The UK is currently experiencing a very strong economic recovery, as the UK has the fastest growth within the G7 group of countries. The UK economy grew by 4.8% in the second quarter of 2021 and rose in June by 1% as the lockdown restrictions were eased. Just to put the UK’s economic growth into perspective, the unemployment rate has dropped by 0.2% which was lower than the previous quarter. However, Chancellor Rishi Sunak stated “I’m still not complacent, the shock that the economy and the public finance has experienced has been significant and it will take us time to full recovery” after he spoke with sky news last week.

As the economy continues to grow, this recovery could still be damaged by a couple of different factors. One is the constant increase of the delta variant in the UK. Public Health England has mentioned that there is an early sign that people vaccinated against Covid 19 may be able to transmit the more contagious strain as easily as to those who are not. If this transmission is not going to be prevented, it could bring another strain to the economy and could set the recovery back resulting in the currency weakening. Furthermore, despite the decrease in unemployment in the UK, the government’s furlough scheme will be coming to an end this September which could show a true reflection of its unemployment rate.

There is no major economic news that will be released this week that could cause some volatility in the market but do get in touch to keep up to date.

A ‘SLOW AND STEADY’ RECOVERY

The Eurozone has shown a slow and steady recovery as the bloc bounces back from the effects of the pandemic. Looking at the vaccine distribution, so far there have been 230 million people fully protected from the virus. This translates to 62.2% of adults within the EU. Malta currently leads the way as they have provided more vaccines than any other EU countries and this is followed by Iceland and Denmark (this of course is subject to each countries population). As cases rise within the bloc, last week France had the Covid-19 health passes come into full effect. This is to put more importance on people getting vaccinated as well as being able to prevent the spread of the virus. 

Anyone wanting to go to a bar, restaurant, café as well as travel must have a health pass. This would track if someone has had the vaccine or a negative test result as well as recovered from the virus.

The EU’s Unemployment rate remains high, but it is slowly showing some signs of positivity. Currently, the unemployment rate sits at 7.3% which is the lowest it’s been since the pandemic began compared to where it was in March where the unemployment rate was at 8.2%.

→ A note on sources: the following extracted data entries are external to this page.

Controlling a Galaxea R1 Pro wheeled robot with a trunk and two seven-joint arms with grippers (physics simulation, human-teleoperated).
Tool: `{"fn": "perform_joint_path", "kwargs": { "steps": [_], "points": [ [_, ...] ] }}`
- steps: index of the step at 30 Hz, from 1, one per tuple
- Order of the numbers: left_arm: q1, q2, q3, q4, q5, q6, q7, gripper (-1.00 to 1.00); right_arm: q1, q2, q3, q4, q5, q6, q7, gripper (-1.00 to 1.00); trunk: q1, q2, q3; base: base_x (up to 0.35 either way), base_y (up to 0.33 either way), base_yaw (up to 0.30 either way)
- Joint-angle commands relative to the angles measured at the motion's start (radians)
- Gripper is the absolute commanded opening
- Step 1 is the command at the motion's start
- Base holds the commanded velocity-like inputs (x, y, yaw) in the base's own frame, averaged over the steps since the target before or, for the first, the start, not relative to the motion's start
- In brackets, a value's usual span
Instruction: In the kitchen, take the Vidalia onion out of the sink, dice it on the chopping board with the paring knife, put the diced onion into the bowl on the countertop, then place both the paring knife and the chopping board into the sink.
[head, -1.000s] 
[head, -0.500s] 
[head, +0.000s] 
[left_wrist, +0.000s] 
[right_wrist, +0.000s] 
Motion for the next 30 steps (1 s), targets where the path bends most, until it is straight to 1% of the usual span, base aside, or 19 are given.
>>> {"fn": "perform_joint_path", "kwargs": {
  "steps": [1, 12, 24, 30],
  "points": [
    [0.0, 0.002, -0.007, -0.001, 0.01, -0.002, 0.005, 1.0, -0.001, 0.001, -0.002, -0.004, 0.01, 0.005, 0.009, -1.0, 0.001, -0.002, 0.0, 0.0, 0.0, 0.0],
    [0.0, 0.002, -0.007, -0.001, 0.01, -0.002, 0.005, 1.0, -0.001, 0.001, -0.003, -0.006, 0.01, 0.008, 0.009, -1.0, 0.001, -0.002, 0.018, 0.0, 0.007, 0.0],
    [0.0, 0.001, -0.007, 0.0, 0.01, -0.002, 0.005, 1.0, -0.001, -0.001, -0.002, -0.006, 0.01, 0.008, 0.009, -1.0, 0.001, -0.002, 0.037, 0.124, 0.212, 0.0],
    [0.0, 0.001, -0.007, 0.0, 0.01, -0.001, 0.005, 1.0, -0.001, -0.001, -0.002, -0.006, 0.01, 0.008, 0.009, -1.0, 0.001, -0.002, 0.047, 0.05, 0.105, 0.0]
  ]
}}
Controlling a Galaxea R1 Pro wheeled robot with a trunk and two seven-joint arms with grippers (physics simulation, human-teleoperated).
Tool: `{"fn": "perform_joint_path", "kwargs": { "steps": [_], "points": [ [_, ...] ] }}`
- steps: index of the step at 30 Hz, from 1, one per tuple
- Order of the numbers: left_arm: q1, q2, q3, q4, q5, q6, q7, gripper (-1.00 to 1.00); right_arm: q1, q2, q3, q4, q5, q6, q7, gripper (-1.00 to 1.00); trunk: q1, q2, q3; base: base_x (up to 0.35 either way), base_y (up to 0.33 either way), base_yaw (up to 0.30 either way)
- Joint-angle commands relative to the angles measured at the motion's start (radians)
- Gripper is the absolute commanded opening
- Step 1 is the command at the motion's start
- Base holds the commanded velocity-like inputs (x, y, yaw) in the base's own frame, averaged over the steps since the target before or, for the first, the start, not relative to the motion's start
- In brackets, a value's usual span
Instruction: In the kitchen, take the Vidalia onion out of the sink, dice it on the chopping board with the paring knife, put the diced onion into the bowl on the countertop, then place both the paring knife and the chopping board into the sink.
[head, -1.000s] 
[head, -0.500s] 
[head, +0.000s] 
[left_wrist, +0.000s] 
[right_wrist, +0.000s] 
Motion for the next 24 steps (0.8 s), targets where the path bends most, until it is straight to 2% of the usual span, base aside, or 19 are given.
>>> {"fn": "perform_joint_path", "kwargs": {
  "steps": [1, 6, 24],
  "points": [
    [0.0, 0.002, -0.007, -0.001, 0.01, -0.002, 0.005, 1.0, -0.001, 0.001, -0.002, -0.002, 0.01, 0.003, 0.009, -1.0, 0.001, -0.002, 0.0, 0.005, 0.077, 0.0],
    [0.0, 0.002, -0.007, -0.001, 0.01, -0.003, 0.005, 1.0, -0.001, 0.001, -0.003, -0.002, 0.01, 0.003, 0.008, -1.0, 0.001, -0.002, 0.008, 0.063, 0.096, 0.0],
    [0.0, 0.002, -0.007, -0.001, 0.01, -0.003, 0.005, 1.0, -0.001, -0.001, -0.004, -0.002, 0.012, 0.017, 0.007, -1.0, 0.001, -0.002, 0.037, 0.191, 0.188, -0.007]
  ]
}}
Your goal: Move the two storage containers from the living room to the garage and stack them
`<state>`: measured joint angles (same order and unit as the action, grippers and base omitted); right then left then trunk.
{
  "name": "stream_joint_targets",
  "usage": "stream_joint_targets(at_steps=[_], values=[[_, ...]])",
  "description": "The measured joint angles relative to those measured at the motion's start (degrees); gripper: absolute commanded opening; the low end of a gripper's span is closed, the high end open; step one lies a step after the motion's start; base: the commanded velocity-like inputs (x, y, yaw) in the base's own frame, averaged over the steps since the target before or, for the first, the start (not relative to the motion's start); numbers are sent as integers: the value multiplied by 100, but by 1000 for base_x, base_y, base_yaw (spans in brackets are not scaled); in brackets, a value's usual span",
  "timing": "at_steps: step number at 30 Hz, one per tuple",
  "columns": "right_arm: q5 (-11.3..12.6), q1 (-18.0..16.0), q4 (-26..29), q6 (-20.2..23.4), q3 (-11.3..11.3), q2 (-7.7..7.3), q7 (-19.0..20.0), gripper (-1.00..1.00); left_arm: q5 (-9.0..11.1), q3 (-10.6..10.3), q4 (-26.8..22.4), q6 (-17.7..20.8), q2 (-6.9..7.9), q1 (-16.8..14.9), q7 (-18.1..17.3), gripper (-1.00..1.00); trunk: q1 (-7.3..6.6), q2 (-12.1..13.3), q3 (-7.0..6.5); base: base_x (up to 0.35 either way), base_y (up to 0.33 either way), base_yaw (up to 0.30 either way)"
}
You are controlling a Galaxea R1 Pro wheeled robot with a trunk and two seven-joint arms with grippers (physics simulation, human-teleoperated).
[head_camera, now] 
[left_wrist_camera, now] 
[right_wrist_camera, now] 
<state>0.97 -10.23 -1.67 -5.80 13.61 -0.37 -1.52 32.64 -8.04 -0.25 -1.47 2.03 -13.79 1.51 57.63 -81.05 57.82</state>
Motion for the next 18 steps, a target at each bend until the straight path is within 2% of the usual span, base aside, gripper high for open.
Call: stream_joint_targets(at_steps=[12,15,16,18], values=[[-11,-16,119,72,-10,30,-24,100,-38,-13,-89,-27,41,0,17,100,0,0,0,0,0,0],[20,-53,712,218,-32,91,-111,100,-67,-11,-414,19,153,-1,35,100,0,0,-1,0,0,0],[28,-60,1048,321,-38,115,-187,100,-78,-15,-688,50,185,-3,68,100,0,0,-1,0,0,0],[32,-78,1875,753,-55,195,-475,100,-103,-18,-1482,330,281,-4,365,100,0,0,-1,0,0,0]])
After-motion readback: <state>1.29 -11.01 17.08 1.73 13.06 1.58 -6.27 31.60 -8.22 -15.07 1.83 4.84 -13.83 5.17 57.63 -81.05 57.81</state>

Looking at last week, one of the main reasons why the single currency was weakened was due to the release of the ZEW economic data as it dropped to 42.7 points from 61.2 points. ZEW is the Centre for European Economic research and based on the last economic release, one of the main reasons for its major decline could still be the effects of Covid-19.

There are no major economic data releases that could cause some movements for the single currency but do get in touch for the latest rate movement.

PANDEMIC AFFECTED INDUSTRIES ON THE RISE AGAIN

The US economy continues to grow as 943,000 jobs were added in July with the unemployment rate dropping to 5.4%. This has been a reflection of how the Dollar has been performing within the last week.

As the unemployed decrease across the country, industries that have been highly affected by the pandemic could make a return sooner which could boost the economy back to its pre-pandemic level. 34,000 jobs that were created were within the hospitality and travel industry and with the return of the travel industry, this could create more optimism within the country.

Furthermore, President Joe Biden announced early this month additional steps to incentivise the US to be vaccinated. He was looking to pay $100 for anyone willing to step up and get vaccinated. States such as Minnesota, New Mexico, and North Carolina have already implemented this incentive. President Biden says that this incentive has resulted in an increase in jabs by 25% in daily vaccination rates.

There are no economic data releases today however tomorrow will be the release of the retails sales month by month figure which could have some impact on the Dollar.